Hey Wait a Minute, I Think I’ve Seen This Movie Before

Today in déjà vu: senior Trump administration officials have been pressing U.S. spy agencies to come up with evidence supporting unsubstantiated accusations that the novel coronavirus responsible for the ongoing global pandemic originated in a Chinese lab, according to the New York Times.

The pressure is reportedly coming from several top Trump officials, including Secretary of State Mike Pompeo, acting director of national intelligence Richard Grenell, deputy national security adviser Matthew Pottinger, and National Security Council weapons of mass destruction bureau chief Anthony Ruggiero, despite no credible evidence suggesting this is the case. The Times reported that its sources say Pompeo has pushed especially hard for agencies to come up with intel regarding the theory, while Ruggiero “expressed frustration” during a January teleconference that CIA personnel had not yet come up with a link. CIA analysts responded that they had no compelling evidence for such a conclusion.

One former intelligence official told the paper that the White House was “conclusion shopping,” a euphemism for cooking up a pretext on flimsy evidence that in the past has been used to describe the Bush administration’s buildup to the Iraq War and its hunt for “evidence” that Saddam Hussein possessed weapons of mass destruction. Coming up with an explanation that sounds at least plausible enough to register with the general public could help the Trump administration deflect blame for its disastrous handling of the pandemic in an election year, as well as distract from reports intel agencies repeatedly warned the White House the threat was grave weeks well before it materialized.

Trump is specifically pressing for evidence supporting the conspiracy theory because he wants to blame the Chinese government for the spread of the virus to the U.S., sources told the Times, as well as back his assertion that the U.S. might be able to sue China for damages. (According to the Washington Post, legal experts say any such suit is unlikely to succeed and could easily backfire spectacularly by provoking Chinese retaliation.)

The Times wrote that CIA analysts have failed to generate anything beyond circumstantial evidence and that intelligence analysts have repeatedly cautioned the White House that where the virus came from is a problem better suited for scientists, not spies.
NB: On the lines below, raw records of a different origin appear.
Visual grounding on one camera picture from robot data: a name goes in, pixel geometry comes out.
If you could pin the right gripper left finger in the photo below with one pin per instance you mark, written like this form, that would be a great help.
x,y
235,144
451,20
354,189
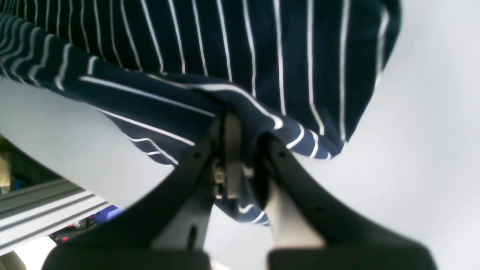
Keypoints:
x,y
166,229

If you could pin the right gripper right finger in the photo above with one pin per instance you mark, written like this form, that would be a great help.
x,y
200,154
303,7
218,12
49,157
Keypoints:
x,y
313,230

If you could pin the black white striped T-shirt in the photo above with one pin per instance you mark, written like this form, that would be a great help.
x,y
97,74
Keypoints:
x,y
162,70

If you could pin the aluminium frame stand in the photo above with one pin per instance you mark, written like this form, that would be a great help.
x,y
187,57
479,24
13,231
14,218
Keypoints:
x,y
41,210

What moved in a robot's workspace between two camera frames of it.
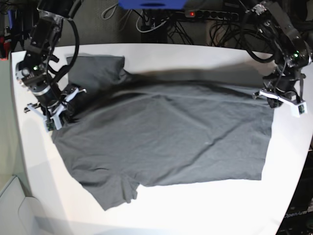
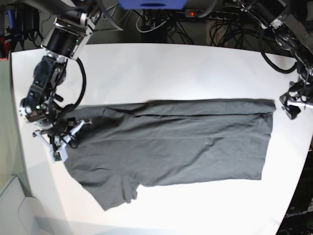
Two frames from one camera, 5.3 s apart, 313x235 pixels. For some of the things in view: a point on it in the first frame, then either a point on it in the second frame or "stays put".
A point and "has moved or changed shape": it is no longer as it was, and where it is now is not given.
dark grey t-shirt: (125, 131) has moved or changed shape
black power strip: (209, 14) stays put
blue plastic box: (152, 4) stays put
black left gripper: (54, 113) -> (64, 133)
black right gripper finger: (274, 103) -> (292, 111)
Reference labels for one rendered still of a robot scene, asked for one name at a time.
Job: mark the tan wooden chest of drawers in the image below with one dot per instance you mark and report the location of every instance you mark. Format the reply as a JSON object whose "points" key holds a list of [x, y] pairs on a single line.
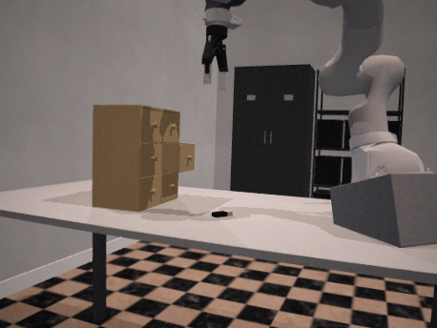
{"points": [[116, 156]]}

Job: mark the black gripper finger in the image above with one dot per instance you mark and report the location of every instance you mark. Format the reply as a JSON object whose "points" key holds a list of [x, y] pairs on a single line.
{"points": [[207, 61], [222, 66]]}

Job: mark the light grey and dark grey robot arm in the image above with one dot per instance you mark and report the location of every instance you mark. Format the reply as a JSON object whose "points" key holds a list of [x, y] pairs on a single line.
{"points": [[373, 148]]}

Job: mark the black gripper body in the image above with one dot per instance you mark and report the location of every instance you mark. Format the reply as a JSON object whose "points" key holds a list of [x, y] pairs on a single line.
{"points": [[219, 32]]}

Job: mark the brown wooden drawer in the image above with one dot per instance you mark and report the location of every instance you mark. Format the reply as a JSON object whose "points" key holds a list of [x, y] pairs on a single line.
{"points": [[150, 158], [149, 190], [170, 126], [168, 186], [150, 125], [178, 157]]}

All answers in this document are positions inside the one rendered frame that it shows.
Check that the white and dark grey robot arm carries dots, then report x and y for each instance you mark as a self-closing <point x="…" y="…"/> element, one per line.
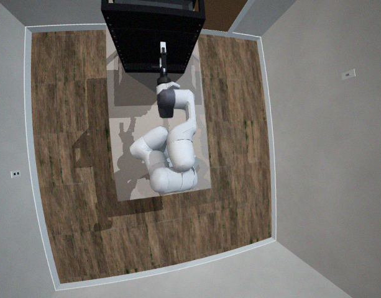
<point x="169" y="155"/>

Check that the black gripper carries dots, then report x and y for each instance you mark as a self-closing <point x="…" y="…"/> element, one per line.
<point x="163" y="69"/>

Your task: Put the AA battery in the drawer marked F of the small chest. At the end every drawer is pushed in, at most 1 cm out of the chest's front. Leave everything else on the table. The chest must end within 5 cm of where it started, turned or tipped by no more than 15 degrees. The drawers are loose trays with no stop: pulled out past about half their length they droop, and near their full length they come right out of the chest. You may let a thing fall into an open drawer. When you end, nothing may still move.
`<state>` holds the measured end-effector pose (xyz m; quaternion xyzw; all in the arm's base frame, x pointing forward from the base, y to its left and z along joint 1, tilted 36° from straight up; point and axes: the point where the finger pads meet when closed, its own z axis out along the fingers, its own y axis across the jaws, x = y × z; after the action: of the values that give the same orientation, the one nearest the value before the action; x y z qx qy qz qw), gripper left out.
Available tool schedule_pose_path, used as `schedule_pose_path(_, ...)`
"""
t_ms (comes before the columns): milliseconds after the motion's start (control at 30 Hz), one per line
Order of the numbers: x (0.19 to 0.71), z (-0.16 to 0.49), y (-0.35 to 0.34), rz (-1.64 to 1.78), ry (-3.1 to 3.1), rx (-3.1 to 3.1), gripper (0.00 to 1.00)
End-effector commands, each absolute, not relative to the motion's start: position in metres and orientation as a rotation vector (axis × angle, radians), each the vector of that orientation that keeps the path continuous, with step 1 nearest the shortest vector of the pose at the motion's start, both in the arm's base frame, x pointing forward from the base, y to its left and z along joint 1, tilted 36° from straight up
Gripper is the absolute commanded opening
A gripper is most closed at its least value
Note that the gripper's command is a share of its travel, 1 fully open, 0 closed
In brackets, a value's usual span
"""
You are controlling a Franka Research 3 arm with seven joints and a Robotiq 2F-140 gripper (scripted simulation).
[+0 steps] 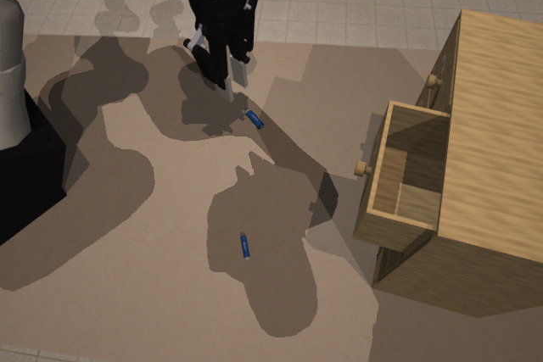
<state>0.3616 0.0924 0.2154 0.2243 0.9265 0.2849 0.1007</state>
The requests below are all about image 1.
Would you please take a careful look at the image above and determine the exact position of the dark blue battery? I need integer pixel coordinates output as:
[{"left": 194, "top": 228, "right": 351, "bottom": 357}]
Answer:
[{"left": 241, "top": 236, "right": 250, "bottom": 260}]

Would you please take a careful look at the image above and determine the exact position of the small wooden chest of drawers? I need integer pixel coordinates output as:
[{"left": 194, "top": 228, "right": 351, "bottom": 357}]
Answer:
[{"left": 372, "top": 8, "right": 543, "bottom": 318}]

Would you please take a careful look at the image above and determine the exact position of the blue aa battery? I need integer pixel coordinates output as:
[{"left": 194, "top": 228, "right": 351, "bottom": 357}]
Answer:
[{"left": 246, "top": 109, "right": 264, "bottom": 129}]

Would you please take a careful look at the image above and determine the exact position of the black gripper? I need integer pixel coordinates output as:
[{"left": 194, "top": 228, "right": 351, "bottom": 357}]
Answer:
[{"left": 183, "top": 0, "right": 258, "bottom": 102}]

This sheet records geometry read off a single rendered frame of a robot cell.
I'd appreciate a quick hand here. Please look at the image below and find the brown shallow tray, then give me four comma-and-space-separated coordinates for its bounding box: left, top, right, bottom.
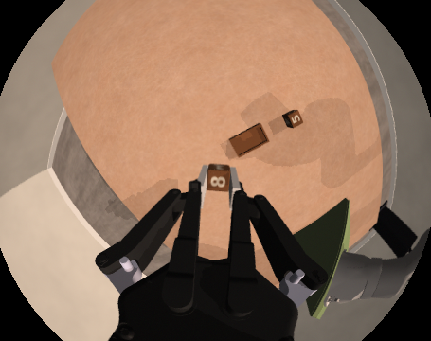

In a statement to the Times, the Office of the Director of National Intelligence wrote that it “will continue to rigorously examine emerging information and intelligence to determine whether the outbreak began through contact with infected animals or if it was the result of an accident at a laboratory in Wuhan.” It added that the U.S. intelligence community agrees “with the wide scientific consensus that the Covid-19 virus was not man-made or genetically modified.”